'''

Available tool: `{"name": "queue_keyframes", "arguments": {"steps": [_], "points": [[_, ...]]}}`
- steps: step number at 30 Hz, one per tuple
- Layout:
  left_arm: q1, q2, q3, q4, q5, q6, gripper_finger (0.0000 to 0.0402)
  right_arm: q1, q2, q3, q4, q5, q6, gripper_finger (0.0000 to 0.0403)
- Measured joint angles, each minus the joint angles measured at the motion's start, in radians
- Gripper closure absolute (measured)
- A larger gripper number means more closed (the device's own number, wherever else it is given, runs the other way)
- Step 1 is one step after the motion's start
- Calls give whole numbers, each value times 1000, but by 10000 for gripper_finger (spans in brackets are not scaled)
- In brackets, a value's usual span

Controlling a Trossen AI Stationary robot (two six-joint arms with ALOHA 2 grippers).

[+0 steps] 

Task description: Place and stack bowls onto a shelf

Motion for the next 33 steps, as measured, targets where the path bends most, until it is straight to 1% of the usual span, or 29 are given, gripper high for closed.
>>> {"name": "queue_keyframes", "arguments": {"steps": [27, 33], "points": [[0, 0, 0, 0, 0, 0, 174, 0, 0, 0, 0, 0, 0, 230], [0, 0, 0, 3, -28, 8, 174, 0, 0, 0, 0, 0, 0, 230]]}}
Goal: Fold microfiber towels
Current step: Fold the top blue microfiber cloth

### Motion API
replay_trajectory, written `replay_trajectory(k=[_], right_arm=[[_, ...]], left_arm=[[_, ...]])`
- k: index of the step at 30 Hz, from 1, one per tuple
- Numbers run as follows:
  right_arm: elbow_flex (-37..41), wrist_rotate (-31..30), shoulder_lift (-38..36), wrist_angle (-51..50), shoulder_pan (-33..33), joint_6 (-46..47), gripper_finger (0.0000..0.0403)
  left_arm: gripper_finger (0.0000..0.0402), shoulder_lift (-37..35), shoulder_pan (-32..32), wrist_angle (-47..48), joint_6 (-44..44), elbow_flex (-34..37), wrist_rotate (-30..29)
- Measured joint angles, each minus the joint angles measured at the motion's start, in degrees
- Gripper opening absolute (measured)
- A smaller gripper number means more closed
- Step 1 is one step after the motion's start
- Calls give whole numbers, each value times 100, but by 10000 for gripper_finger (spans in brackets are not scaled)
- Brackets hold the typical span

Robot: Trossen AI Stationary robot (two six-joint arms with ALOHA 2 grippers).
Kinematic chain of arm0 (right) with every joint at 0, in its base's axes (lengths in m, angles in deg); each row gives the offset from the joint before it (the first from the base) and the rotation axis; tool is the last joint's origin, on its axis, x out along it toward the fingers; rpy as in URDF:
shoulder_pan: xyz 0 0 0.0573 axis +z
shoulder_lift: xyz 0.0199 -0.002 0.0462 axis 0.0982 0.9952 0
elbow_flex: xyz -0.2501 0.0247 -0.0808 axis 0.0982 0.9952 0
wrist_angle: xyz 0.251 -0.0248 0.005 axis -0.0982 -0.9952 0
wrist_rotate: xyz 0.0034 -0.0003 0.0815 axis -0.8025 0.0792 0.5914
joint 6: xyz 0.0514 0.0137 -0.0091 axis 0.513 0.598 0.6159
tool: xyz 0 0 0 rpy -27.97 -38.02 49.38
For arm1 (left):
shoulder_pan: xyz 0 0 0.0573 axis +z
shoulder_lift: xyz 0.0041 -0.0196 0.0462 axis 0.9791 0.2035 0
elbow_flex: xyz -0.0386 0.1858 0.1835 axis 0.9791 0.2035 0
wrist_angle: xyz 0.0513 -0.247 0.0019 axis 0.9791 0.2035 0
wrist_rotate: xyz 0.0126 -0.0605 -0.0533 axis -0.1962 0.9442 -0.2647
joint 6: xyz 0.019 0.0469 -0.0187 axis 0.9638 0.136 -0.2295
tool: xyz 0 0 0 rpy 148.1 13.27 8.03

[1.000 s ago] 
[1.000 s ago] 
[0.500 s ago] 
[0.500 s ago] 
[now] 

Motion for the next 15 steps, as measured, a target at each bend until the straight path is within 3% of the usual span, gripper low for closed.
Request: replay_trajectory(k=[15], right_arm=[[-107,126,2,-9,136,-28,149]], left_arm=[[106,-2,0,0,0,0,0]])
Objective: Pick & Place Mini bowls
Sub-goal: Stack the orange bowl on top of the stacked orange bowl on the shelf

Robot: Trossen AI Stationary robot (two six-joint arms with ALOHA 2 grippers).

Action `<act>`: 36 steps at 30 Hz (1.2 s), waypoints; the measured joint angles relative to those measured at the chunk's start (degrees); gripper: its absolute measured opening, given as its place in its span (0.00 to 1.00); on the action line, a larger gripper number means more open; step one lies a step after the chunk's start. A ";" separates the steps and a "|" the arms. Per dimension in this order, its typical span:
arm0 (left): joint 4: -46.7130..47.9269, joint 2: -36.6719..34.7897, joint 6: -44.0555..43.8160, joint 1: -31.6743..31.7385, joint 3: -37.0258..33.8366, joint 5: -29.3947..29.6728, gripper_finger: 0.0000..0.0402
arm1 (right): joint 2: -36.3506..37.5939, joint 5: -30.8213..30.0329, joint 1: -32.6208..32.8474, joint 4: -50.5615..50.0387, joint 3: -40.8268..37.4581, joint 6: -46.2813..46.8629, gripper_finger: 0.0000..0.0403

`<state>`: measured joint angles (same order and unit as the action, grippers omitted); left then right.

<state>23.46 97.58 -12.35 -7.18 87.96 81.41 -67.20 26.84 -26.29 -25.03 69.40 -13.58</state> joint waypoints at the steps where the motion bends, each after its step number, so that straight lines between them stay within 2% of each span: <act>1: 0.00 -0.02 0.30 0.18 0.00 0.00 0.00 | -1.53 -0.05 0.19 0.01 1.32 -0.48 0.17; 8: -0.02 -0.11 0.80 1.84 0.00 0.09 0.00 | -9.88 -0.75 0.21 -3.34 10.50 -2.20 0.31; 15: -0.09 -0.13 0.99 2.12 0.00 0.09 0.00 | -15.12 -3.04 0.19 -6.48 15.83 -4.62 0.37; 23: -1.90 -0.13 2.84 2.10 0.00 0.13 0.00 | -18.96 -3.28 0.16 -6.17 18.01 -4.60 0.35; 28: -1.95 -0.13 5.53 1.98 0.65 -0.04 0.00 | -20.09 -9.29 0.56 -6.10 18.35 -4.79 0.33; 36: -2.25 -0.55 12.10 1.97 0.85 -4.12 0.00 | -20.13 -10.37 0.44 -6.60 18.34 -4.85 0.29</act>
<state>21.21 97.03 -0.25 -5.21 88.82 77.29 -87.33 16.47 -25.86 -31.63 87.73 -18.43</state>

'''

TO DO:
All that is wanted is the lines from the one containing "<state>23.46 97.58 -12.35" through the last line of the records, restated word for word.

EXERCISE SOLUTION:
<state>23.46 97.58 -12.35 -7.18 87.96 81.41 -67.20 26.84 -26.29 -25.03 69.40 -13.58</state> joint waypoints at the steps where the motion bends, each after its step number, so that straight lines between them stay within 2% of each span: <act>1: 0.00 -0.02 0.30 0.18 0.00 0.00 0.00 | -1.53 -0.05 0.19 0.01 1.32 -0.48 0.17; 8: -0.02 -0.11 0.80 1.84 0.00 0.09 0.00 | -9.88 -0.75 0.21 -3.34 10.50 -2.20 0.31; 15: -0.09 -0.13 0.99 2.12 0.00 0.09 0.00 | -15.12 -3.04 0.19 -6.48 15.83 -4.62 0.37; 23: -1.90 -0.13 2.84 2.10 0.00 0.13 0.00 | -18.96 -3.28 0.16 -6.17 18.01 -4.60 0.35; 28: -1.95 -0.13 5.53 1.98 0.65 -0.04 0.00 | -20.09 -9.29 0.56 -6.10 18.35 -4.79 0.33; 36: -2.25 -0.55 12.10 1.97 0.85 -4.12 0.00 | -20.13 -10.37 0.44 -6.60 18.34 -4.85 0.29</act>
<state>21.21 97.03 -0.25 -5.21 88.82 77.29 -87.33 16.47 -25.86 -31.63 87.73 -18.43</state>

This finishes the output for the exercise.